About this task — Everything in the listing below needs to be retyped exactly.

_ _ _ _ _ _ _

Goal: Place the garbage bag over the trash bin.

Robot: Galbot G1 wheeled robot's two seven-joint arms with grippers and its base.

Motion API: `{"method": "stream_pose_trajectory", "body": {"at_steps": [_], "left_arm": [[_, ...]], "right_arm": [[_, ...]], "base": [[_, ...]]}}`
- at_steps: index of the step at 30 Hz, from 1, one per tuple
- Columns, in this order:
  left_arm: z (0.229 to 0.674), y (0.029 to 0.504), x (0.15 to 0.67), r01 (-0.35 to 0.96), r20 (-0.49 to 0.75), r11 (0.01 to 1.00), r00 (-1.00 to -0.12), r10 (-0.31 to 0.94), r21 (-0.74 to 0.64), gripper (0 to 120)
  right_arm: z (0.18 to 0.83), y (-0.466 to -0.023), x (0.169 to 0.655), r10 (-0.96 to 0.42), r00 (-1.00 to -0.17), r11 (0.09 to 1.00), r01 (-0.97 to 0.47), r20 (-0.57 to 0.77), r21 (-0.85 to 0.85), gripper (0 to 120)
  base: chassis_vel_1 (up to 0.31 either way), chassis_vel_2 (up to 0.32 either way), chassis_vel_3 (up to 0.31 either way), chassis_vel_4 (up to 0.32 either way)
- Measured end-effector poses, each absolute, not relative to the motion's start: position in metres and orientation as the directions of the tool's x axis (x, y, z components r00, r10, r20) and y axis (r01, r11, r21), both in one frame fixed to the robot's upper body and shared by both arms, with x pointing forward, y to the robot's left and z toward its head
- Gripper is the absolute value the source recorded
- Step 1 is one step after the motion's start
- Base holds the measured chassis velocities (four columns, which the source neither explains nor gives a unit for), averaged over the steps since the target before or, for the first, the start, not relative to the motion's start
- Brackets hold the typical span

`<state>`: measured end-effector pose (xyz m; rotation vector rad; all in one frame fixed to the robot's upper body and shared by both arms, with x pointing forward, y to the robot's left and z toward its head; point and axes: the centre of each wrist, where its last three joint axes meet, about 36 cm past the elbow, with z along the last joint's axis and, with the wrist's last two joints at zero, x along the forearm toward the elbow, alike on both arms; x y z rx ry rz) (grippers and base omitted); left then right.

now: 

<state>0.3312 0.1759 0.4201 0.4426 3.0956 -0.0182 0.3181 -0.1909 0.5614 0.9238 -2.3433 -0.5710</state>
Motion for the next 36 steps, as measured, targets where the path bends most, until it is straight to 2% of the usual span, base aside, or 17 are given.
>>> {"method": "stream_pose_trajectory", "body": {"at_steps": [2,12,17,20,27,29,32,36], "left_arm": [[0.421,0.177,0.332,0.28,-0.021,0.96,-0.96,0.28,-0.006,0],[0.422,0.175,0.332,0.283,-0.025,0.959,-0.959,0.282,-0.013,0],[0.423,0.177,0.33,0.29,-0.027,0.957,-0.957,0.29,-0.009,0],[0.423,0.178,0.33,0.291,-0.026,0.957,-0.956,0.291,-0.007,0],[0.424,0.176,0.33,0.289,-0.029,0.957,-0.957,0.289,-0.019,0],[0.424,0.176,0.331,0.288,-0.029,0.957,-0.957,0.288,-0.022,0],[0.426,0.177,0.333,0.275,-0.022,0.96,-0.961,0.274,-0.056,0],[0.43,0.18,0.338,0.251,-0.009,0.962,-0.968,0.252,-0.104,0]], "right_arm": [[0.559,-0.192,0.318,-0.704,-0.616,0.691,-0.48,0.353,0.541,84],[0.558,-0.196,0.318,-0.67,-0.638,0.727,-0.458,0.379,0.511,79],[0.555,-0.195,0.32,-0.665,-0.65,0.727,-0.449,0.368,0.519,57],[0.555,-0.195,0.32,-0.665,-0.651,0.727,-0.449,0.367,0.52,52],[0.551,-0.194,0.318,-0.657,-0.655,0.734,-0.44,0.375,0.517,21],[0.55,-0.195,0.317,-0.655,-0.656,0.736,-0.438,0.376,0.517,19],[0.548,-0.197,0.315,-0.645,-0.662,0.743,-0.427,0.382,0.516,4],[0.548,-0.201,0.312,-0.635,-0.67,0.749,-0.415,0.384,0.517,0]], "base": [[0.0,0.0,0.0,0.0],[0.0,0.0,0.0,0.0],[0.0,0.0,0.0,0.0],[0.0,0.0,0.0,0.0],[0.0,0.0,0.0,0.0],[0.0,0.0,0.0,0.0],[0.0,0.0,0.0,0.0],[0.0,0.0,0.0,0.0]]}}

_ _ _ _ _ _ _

Answer to this problem —
Goal: Place the garbage bag over the trash bin.

Robot: Galbot G1 wheeled robot's two seven-joint arms with grippers and its base.

Motion API: `{"method": "stream_pose_trajectory", "body": {"at_steps": [_], "left_arm": [[_, ...]], "right_arm": [[_, ...]], "base": [[_, ...]]}}`
- at_steps: index of the step at 30 Hz, from 1, one per tuple
- Columns, in this order:
  left_arm: z (0.229 to 0.674), y (0.029 to 0.504), x (0.15 to 0.67), r01 (-0.35 to 0.96), r20 (-0.49 to 0.75), r11 (0.01 to 1.00), r00 (-1.00 to -0.12), r10 (-0.31 to 0.94), r21 (-0.74 to 0.64), gripper (0 to 120)
  right_arm: z (0.18 to 0.83), y (-0.466 to -0.023), x (0.169 to 0.655), r10 (-0.96 to 0.42), r00 (-1.00 to -0.17), r11 (0.09 to 1.00), r01 (-0.97 to 0.47), r20 (-0.57 to 0.77), r21 (-0.85 to 0.85), gripper (0 to 120)
  base: chassis_vel_1 (up to 0.31 either way), chassis_vel_2 (up to 0.32 either way), chassis_vel_3 (up to 0.31 either way), chassis_vel_4 (up to 0.32 either way)
- Measured end-effector poses, each absolute, not relative to the motion's start: position in metres and orientation as the directions of the tool's x axis (x, y, z components r00, r10, r20) and y axis (r01, r11, r21), both in one frame fixed to the robot's upper body and shared by both arms, with x pointing forward, y to the robot's left and z toward its head
- Gripper is the absolute value the source recorded
- Step 1 is one step after the motion's start
- Base holds the measured chassis velocities (four columns, which the source neither explains nor gives a unit for), averaged over the steps since the target before or, for the first, the start, not relative to the motion's start
- Brackets hold the typical span

`<state>`: measured end-effector pose (xyz m; rotation vector rad; all in one frame fixed to the robot's upper body and shared by both arms, with x pointing forward, y to the robot's left and z toward its head; point and axes: the centre of each wrist, where its last three joint axes meet, about 36 cm past the elbow, with z along the last joint's axis and, with the wrist's last two joints at zero, x along the forearm toward the elbow, alike on both arms; x y z rx ry rz) (grippers and base omitted); left then right.

now: 

<state>0.3312 0.1759 0.4201 0.4426 3.0956 -0.0182 0.3181 -0.1909 0.5614 0.9238 -2.3433 -0.5710</state>
Motion for the next 36 steps, as measured, targets where the path bends most, until it is straight to 2% of the usual span, base aside, or 17 are given.
>>> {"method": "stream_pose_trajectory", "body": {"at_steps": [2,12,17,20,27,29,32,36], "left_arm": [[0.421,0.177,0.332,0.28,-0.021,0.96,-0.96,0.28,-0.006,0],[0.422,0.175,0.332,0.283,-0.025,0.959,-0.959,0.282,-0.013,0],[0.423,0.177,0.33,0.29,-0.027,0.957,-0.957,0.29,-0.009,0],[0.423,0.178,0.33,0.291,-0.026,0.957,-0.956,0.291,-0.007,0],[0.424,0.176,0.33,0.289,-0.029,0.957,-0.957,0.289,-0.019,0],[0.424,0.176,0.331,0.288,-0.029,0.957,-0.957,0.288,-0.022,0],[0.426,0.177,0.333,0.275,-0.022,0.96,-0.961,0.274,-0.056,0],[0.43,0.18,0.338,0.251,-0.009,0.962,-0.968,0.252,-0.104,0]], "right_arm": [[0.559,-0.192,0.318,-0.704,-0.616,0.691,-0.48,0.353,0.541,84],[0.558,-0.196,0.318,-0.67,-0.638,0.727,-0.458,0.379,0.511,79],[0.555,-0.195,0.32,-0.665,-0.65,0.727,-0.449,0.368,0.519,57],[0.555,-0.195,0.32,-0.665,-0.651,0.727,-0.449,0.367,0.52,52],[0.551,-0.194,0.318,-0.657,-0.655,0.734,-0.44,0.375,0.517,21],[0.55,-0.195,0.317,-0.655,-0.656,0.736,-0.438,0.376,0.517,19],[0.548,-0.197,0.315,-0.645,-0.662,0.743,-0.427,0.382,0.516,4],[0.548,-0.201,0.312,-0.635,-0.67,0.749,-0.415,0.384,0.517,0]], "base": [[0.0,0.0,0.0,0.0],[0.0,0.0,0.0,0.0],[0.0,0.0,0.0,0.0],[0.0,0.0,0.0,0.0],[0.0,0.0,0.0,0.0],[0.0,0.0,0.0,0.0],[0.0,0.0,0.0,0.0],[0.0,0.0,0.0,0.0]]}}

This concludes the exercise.